第18話「黒電話とカレンダーの失意」
その日の夜、僕は眠れなかった。チャコからの告白に胸が高鳴っていたからだ。
今から数時間前……
僕の予想通り、アパートの鍵を開けっ放しで外出していた。盗まれる物なんてないけど防犯上は良くないだろう。チャコは何度かアパートに来たことがあったので、着替えをきちんと持ってくれていた。お礼を言って、明日には退院できることを伝えた。
「そうなんだ。私ったらこんなに着替え持ってきて馬鹿ね」と頬を赤くして恥ずかしそうに言う。
「かえって邪魔になっちゃったね」
「平気だよ。でもありがとう。チャコには感謝してる」と僕は改めてお礼の言葉を伝えた。
「ううん。一路くんのためだから。それにこうして、また会えて話せることが嬉しい」
ハニカミながら二人して笑顔で見つめ合うと、急にこの状況が恥ずかしくなって会話が止まった。それは経った数秒かもしれないけど、きっとどこかで二人とも意識し合っていたんだろう。
元恋人同士が二人きりなることなんて、何かの前触れにも思えたから。
チャコからアパートの鍵を受け取ると、飲み物を買って来ると言って、チャコは病室を出て行った。入れ違いに、さっきの若い看護師が入って来る。花岡さんという看護師は明日の手続きの説明をしたあと、僕の方を見て痛みは大丈夫とか親切に話しかけて来た。
気さくな感じの女性で、同部屋の患者たちからも人気のある人だとわかる。
「可愛い彼女さんね。もしかして結婚とか考えてるんですか?」とチャコが持って来た着替えを見ながら花岡さんが言う。
「えっ!違いますよ。チャコは、彼女は同級生でただの友達です」
「あれ?でも、彼女さんが病室に来たとき、一路くんの彼女だって言ってたわよ」と花岡さんが真顔で言うのだった。
まさか、そんなことを言うはずがない。チャコは元彼女だけど、僕たちは三年前に別れている。それに、チャコには新しい彼氏ができたと噂で聞いていた。
「それじゃあ、何かあったら言って下さいね」と花岡さんはそこまで興味がなかったのか説明を終えると、さっさと病室を出て行くのだった。

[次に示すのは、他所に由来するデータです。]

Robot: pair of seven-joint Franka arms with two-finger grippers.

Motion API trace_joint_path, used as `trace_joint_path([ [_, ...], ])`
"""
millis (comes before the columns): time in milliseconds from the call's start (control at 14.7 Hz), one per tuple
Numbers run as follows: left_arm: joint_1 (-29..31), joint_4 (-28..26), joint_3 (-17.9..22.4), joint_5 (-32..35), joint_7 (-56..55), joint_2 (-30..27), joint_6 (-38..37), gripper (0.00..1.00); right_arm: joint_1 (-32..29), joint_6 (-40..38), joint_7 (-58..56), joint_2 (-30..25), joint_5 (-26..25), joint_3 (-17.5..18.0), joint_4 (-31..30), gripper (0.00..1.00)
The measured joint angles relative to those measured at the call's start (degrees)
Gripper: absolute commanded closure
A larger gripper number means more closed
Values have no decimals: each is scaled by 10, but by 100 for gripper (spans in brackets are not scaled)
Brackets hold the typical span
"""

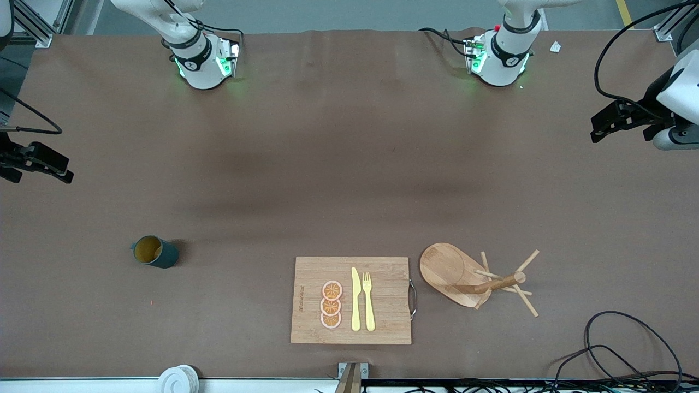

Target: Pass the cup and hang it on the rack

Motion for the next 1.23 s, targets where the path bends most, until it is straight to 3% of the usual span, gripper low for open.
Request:
trace_joint_path([
  [1226,-2,12,2,0,0,23,2,0,0,0,0,0,0,0,0,0],
])
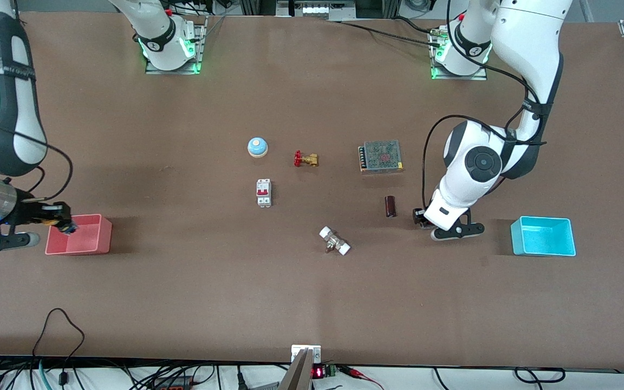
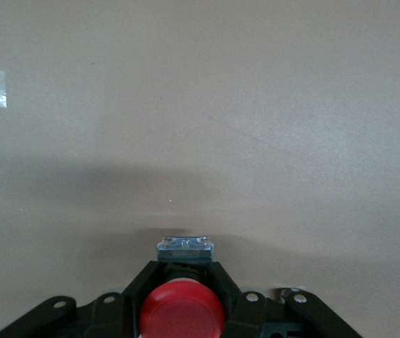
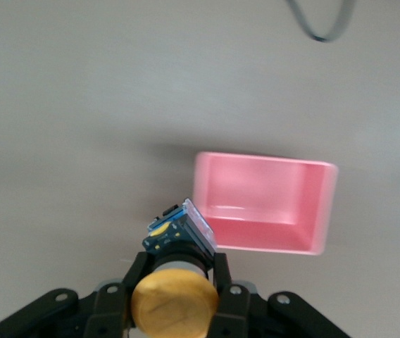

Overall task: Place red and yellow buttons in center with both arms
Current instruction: 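Lift the yellow button with the right gripper while the left gripper lifts the red button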

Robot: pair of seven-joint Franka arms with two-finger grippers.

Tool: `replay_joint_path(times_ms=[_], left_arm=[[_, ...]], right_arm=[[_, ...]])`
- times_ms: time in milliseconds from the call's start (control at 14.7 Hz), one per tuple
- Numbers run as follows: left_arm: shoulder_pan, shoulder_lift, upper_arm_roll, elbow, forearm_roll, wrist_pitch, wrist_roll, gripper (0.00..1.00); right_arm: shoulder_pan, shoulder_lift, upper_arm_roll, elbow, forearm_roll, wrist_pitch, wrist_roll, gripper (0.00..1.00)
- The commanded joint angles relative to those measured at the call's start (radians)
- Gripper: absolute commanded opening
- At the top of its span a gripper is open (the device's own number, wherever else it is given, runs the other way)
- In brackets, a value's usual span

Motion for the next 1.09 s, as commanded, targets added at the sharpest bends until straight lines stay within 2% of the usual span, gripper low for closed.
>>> replay_joint_path(times_ms=[0, 205, 477, 818, 1023], left_arm=[[-0.02, -0.003, 0.015, -0.011, 0.023, 0.012, -0.037, 0.01], [-0.02, 0.006, 0.012, -0.012, 0.023, 0.02, -0.05, 0.01], [-0.02, 0.014, 0.01, -0.017, 0.023, 0.038, -0.085, 0.01], [-0.018, 0.02, 0.003, -0.021, 0.012, 0.049, -0.093, 0.01], [-0.017, 0.02, 0.0, -0.021, 0.009, 0.049, -0.096, 0.01]], right_arm=[[0.033, 0.024, 0.043, -0.023, 0.05, 0.018, 0.062, 0.4], [0.133, 0.052, 0.043, -0.025, 0.044, 0.029, 0.167, 0.4], [0.239, 0.087, 0.041, -0.063, 0.041, 0.023, 0.192, 0.4], [0.314, 0.136, 0.041, -0.085, 0.039, 0.043, 0.303, 0.4], [0.319, 0.17, 0.041, -0.085, 0.035, 0.047, 0.318, 0.4]])
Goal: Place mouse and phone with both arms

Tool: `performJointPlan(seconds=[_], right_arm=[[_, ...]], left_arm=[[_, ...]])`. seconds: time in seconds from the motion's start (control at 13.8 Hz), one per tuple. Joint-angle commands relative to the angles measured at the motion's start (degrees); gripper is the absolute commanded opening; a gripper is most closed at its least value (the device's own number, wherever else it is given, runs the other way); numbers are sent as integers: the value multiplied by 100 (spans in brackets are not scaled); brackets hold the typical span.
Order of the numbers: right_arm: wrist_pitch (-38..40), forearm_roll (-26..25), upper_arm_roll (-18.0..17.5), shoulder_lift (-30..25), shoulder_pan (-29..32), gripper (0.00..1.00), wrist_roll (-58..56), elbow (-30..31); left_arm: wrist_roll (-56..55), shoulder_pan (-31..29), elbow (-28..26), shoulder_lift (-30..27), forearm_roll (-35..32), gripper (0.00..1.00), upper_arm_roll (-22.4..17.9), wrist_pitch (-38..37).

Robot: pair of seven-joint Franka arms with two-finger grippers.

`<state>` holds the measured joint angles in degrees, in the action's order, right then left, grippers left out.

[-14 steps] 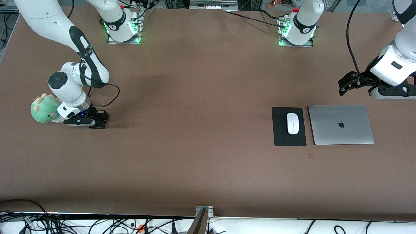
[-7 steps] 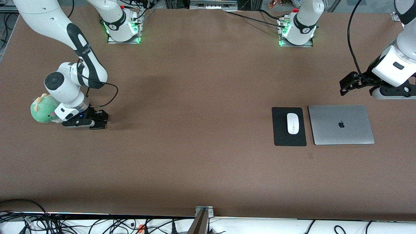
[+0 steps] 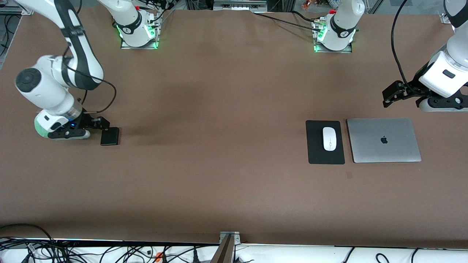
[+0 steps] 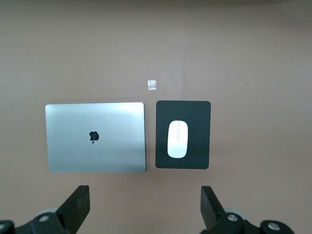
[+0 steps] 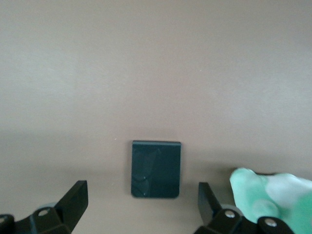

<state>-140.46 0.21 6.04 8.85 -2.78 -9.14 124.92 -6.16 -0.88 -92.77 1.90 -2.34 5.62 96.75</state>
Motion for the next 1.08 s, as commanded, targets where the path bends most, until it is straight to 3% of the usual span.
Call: performJointPlan(seconds=[0.0, 0.29, 0.51, 0.72, 1.01], right_arm=[[1138, 128, -59, -777, 58, 100, -97, -212], [3133, 146, -41, -1087, 49, 100, 227, -1475], [4050, 137, -85, -1113, 110, 100, 325, -2233], [5007, 85, -366, -1113, 497, 100, 298, -2997], [5283, 58, -226, -1183, 506, 100, 245, -3281]], left_arm=[[27, -17, 162, 65, -47, 100, 9, -122], [27, -17, 162, 65, -47, 100, 9, -122], [27, -17, 162, 65, -47, 100, 9, -122], [27, -9, 162, 65, -47, 100, 9, -122], [27, 0, 171, 56, -47, 100, 9, -122]])
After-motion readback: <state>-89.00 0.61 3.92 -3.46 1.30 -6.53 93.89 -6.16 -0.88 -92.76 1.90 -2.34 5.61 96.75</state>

だけど、チャコのことを彼女と聞いて何故結婚まで結びつけるのか理解し難い。
それに、何故チャコは自分が彼女だと言ったのか?それともただの冗談と思えば良いのか……
綺麗に畳まれた着替えを見つめては、三年前のチャコと過ごした日々を思い出してしまう。僕とチャコが付き合うことになったのは夏祭りの帰り道だった。うろこ雲が途切れ途切れに浮遊する空を窓から見上げて、僕は三年前の夏祭りを再放送した。
あれはカキ氷が溶けてなくなったときの、淡い恋物語だった。